İslami finans artık bölgesel bir merak değil; küresel finansal sistemlerin yapısal temelinin bir parçası haline geliyor. Bir zamanlar bir avuç pazarla sınırlı olan ve niş bir müşteriye hizmet ettiği algılanan İslami bankacılık, genellikle küresel finansal ana akımla bütünleşmek yerine paralel olarak görülüyordu. Bu değişim, etik temellerinin, yapısal dayanıklılığının ve gelişen küresel ekonomik önceliklerle uyumunun giderek artan bir şekilde tanınmasını yansıtmaktadır.
BAE içinde hem Dubai hem de Abu Dabi, giderek daha kritik küresel finans merkezleri olarak tanınmaktadır.
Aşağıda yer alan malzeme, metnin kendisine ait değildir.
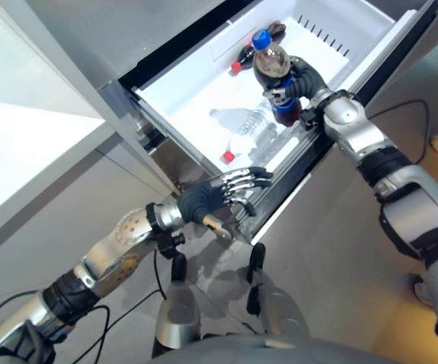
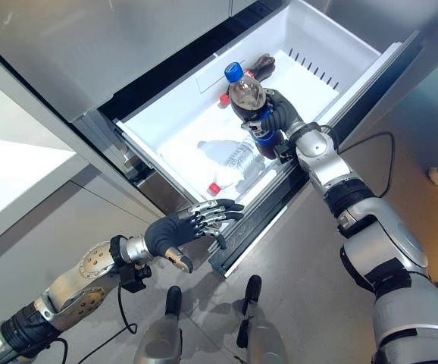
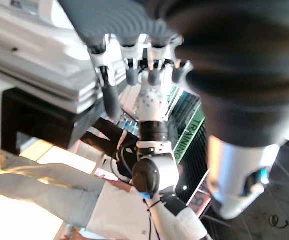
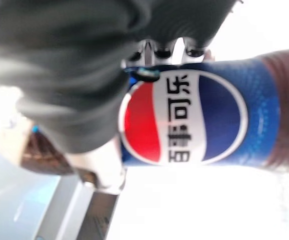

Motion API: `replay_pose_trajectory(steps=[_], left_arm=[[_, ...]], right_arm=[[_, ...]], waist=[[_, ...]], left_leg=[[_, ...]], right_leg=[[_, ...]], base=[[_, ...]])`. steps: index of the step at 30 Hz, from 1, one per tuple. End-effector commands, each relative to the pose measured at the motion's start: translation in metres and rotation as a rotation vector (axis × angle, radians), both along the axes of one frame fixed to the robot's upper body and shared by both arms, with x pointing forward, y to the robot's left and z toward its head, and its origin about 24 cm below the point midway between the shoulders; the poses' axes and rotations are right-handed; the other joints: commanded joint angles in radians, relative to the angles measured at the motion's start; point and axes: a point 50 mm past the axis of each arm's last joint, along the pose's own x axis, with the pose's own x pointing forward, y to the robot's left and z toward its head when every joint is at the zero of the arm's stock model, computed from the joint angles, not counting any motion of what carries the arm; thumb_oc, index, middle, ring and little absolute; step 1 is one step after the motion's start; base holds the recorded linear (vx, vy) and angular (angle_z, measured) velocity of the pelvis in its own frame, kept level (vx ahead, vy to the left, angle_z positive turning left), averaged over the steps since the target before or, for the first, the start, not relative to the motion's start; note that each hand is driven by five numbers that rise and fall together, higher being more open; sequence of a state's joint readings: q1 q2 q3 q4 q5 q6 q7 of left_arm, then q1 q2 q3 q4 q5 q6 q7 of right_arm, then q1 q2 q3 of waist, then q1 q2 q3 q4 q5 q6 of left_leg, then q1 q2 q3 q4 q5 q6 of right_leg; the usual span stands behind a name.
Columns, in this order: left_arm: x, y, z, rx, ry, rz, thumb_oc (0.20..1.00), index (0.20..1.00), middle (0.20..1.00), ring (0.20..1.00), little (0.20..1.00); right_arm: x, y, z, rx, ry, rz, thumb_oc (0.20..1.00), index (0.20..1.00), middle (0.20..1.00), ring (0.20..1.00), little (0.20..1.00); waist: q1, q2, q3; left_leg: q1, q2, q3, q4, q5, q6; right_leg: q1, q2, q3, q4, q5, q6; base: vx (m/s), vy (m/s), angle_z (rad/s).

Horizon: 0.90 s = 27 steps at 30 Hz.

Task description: Take the drinks into the refrigerator

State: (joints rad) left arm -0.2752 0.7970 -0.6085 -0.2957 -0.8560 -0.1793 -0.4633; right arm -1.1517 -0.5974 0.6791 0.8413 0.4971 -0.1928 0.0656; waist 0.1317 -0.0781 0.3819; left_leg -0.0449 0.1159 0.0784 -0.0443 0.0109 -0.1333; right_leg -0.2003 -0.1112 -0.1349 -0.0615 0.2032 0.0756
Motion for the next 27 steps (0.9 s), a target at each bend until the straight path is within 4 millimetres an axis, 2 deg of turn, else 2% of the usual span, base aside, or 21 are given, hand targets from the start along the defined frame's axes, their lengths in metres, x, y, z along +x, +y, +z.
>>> replay_pose_trajectory(steps=[1,8,9,10,11,13,15,16,17,18,21,25,27], left_arm=[[-0.017,-0.006,0.005,-0.011,-0.025,-0.059,1.000,1.000,1.000,1.000,1.000],[-0.016,-0.009,0.008,-0.009,-0.044,-0.064,1.000,1.000,1.000,1.000,1.000],[-0.016,-0.008,0.009,-0.005,-0.050,-0.059,1.000,1.000,1.000,1.000,1.000],[-0.016,-0.007,0.009,0.002,-0.054,-0.055,1.000,1.000,1.000,1.000,1.000],[-0.016,-0.007,0.009,0.001,-0.055,-0.054,1.000,1.000,1.000,1.000,1.000],[-0.015,-0.006,0.009,0.004,-0.062,-0.049,1.000,1.000,1.000,1.000,1.000],[-0.015,-0.007,0.009,0.003,-0.068,-0.050,1.000,1.000,1.000,1.000,1.000],[-0.015,-0.007,0.010,0.005,-0.075,-0.046,1.000,1.000,1.000,1.000,1.000],[-0.014,-0.007,0.010,0.004,-0.076,-0.046,1.000,1.000,1.000,1.000,1.000],[-0.014,-0.007,0.010,0.007,-0.080,-0.043,1.000,1.000,1.000,1.000,1.000],[-0.012,-0.011,0.010,0.003,-0.092,-0.037,1.000,1.000,1.000,1.000,1.000],[-0.010,-0.015,0.013,-0.005,-0.105,-0.030,1.000,1.000,1.000,1.000,1.000],[-0.008,-0.019,0.015,-0.017,-0.111,-0.031,1.000,1.000,1.000,1.000,1.000]], right_arm=[[-0.005,-0.013,0.076,-0.039,-0.251,-0.044,0.200,0.200,0.200,0.200,0.200],[-0.002,-0.017,0.064,-0.178,-0.227,-0.084,0.200,0.200,0.200,0.200,0.200],[-0.001,-0.017,0.064,-0.329,-0.250,-0.109,0.200,0.200,0.200,0.200,0.200],[-0.003,-0.017,0.063,-0.590,-0.287,-0.132,0.200,0.200,0.200,0.200,0.200],[-0.003,-0.017,0.063,-0.591,-0.289,-0.132,0.200,0.200,0.200,0.200,0.200],[-0.003,-0.022,0.058,-0.918,-0.319,-0.161,0.200,0.200,0.200,0.200,0.200],[-0.002,-0.032,0.055,-1.096,-0.322,-0.201,0.200,0.200,0.200,0.200,0.200],[-0.002,-0.038,0.046,-1.365,-0.314,-0.201,0.200,0.200,0.200,0.200,0.200],[-0.001,-0.038,0.047,-1.367,-0.316,-0.202,0.200,0.200,0.200,0.200,0.200],[-0.002,-0.037,0.045,-1.447,-0.324,-0.190,0.200,0.200,0.200,0.200,0.200],[0.000,-0.050,0.025,-1.685,-0.262,-0.181,0.200,0.200,0.200,0.200,0.200],[0.001,-0.055,0.013,-1.770,-0.235,-0.181,0.200,0.200,0.200,0.200,0.200],[0.002,-0.061,0.001,-1.833,-0.204,-0.180,0.200,0.200,0.200,0.200,0.200]], waist=[[0.028,0.060,0.012],[0.037,0.071,0.047],[0.038,0.071,0.055],[0.039,0.070,0.067],[0.038,0.072,0.065],[0.040,0.074,0.073],[0.043,0.078,0.079],[0.047,0.080,0.088],[0.045,0.082,0.087],[0.046,0.081,0.092],[0.049,0.086,0.101],[0.049,0.089,0.106],[0.052,0.091,0.112]], left_leg=[[-0.053,-0.051,-0.093,-0.027,0.053,0.112],[-0.092,-0.056,-0.127,-0.031,0.069,0.111],[-0.098,-0.057,-0.131,-0.031,0.072,0.110],[-0.106,-0.059,-0.140,-0.030,0.071,0.111],[-0.110,-0.059,-0.141,-0.031,0.076,0.111],[-0.122,-0.062,-0.152,-0.030,0.079,0.111],[-0.132,-0.063,-0.168,-0.029,0.083,0.112],[-0.137,-0.066,-0.182,-0.029,0.081,0.111],[-0.141,-0.066,-0.183,-0.031,0.087,0.112],[-0.140,-0.069,-0.188,-0.030,0.081,0.112],[-0.163,-0.075,-0.216,-0.034,0.093,0.113],[-0.176,-0.077,-0.234,-0.035,0.096,0.114],[-0.185,-0.080,-0.246,-0.035,0.098,0.115]], right_leg=[[-0.043,0.049,-0.031,0.270,-0.179,0.009],[-0.077,0.035,-0.060,0.294,-0.181,0.010],[-0.085,0.033,-0.064,0.301,-0.182,0.011],[-0.097,0.030,-0.069,0.317,-0.189,0.012],[-0.100,0.031,-0.070,0.313,-0.183,0.012],[-0.112,0.026,-0.079,0.326,-0.187,0.013],[-0.116,0.019,-0.092,0.333,-0.190,0.014],[-0.122,0.012,-0.104,0.348,-0.202,0.016],[-0.124,0.012,-0.106,0.344,-0.195,0.016],[-0.124,0.011,-0.110,0.350,-0.204,0.017],[-0.132,0.001,-0.133,0.353,-0.200,0.019],[-0.135,-0.008,-0.150,0.356,-0.201,0.019],[-0.136,-0.012,-0.163,0.356,-0.204,0.018]], base=[[-0.04,-0.008,0.13],[-0.04,-0.014,0.14],[-0.03,-0.014,0.15],[-0.04,-0.011,0.14],[-0.03,-0.012,0.13],[-0.03,-0.014,0.21],[-0.02,-0.036,0.21],[-0.01,-0.026,0.22],[0.00,-0.030,0.24],[-0.03,-0.012,0.26],[-0.03,-0.035,0.23],[-0.01,-0.018,0.15],[-0.01,-0.010,0.19]])
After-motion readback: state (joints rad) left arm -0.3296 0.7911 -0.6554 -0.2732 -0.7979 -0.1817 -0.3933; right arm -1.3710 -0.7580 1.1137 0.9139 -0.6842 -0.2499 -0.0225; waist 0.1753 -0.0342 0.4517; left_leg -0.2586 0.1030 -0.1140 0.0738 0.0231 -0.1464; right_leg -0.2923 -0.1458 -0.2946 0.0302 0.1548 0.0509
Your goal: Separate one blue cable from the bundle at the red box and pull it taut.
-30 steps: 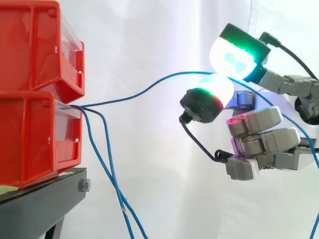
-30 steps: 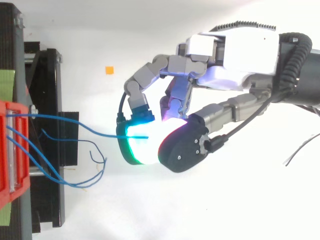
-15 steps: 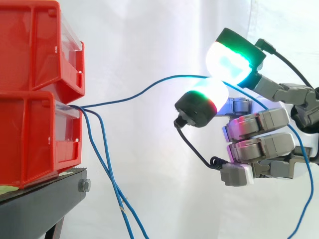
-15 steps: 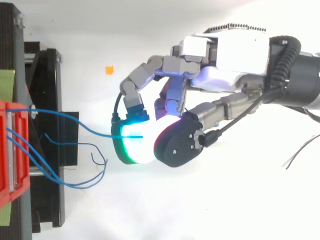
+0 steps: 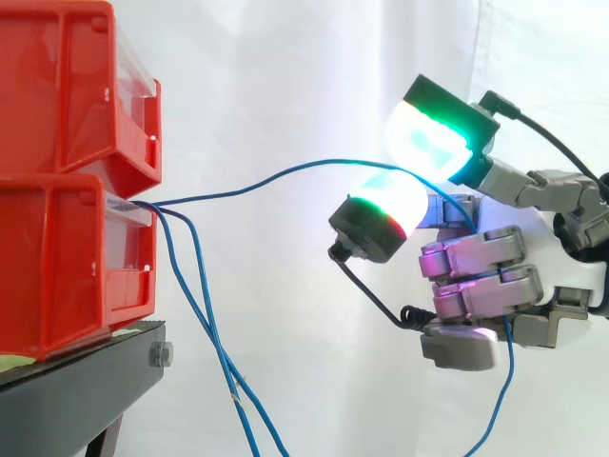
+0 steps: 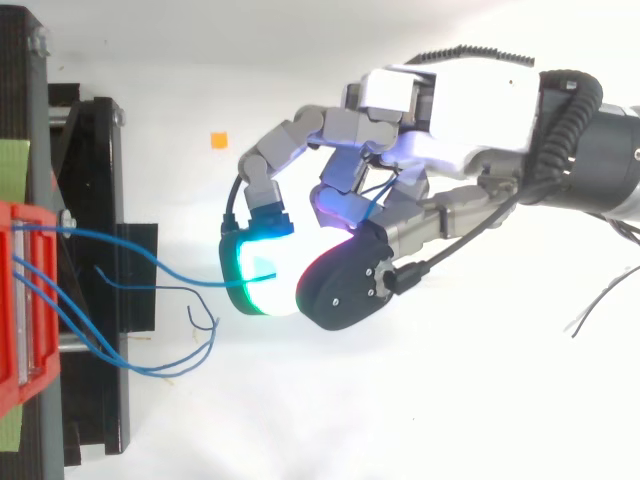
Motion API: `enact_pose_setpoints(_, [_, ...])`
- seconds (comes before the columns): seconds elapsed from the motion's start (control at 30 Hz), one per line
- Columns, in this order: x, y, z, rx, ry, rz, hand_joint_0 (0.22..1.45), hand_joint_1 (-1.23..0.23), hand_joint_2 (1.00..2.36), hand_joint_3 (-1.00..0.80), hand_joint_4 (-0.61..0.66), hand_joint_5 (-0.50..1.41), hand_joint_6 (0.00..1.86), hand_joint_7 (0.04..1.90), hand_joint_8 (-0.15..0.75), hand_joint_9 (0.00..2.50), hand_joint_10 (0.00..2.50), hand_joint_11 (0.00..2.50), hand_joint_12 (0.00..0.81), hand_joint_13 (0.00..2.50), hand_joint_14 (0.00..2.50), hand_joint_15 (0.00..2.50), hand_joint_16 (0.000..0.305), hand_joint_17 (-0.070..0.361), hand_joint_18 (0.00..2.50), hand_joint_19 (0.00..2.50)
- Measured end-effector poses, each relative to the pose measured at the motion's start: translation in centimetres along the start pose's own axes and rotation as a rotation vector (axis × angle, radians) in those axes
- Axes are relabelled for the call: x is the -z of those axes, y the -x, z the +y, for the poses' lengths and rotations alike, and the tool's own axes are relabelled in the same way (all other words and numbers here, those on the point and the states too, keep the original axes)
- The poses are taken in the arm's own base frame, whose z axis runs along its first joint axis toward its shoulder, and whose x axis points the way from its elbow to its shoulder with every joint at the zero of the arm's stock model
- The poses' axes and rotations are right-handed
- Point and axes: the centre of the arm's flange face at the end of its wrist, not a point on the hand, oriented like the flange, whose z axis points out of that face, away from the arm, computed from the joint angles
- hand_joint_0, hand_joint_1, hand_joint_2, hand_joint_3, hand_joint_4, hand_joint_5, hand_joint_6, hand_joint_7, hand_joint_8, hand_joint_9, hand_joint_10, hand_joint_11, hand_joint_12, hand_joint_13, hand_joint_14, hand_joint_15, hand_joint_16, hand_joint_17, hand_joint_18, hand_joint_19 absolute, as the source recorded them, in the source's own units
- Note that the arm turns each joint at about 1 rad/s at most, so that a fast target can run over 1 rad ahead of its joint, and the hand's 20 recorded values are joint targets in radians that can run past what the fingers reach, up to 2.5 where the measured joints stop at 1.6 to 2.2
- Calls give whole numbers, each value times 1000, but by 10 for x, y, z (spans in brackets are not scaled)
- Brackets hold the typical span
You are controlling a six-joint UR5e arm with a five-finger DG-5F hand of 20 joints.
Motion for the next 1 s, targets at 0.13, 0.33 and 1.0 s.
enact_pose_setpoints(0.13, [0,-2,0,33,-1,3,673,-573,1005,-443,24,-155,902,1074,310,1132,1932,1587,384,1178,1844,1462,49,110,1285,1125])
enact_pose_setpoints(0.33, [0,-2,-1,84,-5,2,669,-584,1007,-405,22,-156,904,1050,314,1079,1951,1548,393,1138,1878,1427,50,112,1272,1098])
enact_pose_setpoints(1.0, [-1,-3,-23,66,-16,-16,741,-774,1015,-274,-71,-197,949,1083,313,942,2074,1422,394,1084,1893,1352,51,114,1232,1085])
Bu, son yıllarda hızla büyüyen bir finansal hizmetler sektörü ve uluslararası en iyi uygulamalarla uyumlu altyapının desteklediği başarılı ekonomik çeşitlilikten kaynaklanmaktadır. İslami finans, BAE’de finansal hizmetlerin geliştirilmesinin bir sonraki aşamasını desteklemek için sınır ötesi pazara erişilebilirliği sağlamada ve yerel finansman kaynaklarını çeşitlendirmede ayrılmaz bir role sahiptir.
Standard Chartered’ın son raporu, Finansal Kurumlar için İslami Bankacılık: Küresel Değişimlerin Ortasında Büyümenin Kilidini Açmak, küresel İslami finans varlıklarının 2024’teki 5,5 trilyon dolardan 2028’e kadar 7,5 trilyon doları aşma yolunda olduğunu ortaya koyuyor. Bu, önümüzdeki dört yıl içinde yüzde 36’lık etkileyici bir varlık büyümesini temsil ediyor.
Artan finansal oynaklık, artan sürdürülebilirlik çağrıları ve kapsayıcı, etik finans talebi, islami bankacılığı daha keskin bir küresel odağa taşıdı. BAE bu değişimin ön saflarında yer alıyor ve 2023’te İslami finans kurumlarında sürdürülebilirlik için endüstri katılımcılarını sürdürülebilirlik hedeflerini uygulamalarına ve süreçlerine entegre etmeye teşvik eden bir dizi Yol Gösterici İlke yayınlıyor. Son gelişmeler, bu değerlerin BAE’de ve MENA bölgesinde esnek ve kapsayıcı finansal çerçeveler arayan hükümetler, şirketler ve yatırımcılarla her zamankinden daha fazla yankı bulduğunu göstermiştir.
İslami bankacılık şu anda toplam İslami finans varlıklarının yüzde 70’inden fazlasını oluşturuyor ve 2024’te 4 trilyon dolardan 2028’de 5,2 trilyon dolara çıkacak. Bu arada hükümetler ve kurumlar için hayati bir likidite aracı olan Sukuk piyasasının yaklaşık 1,5 trilyon dolara ulaşması bekleniyor. BAE, İslami para piyasalarında fon yaratmada en etkili araçlar arasında sayıldıkları için son yıllarda kısa vadeli hazine sukuklarını kullanıma sunan birkaç ülkeden biriydi. İslami finans varlıklarındaki genel büyüme, değişen tercihleri, daha derin kurumsal entegrasyonu ve sürdürülebilir finans için artan küresel talebi vurgulamaktadır.
Bu değişim aynı zamanda zihniyetteki daha geniş bir değişikliği de yansıtıyor. İslami finans artık “alternatif finans” olarak değil, küresel varlık yöneticilerinin portföylerine ve egemen varlık fonlarının çerçevelerine entegre olabilen bir model olan stratejik finans olarak görülüyor. Pandemiden bu yana BAE dahil ülkelerde İslami dijital bankaların ortaya çıkması bunun kanıtı oldu.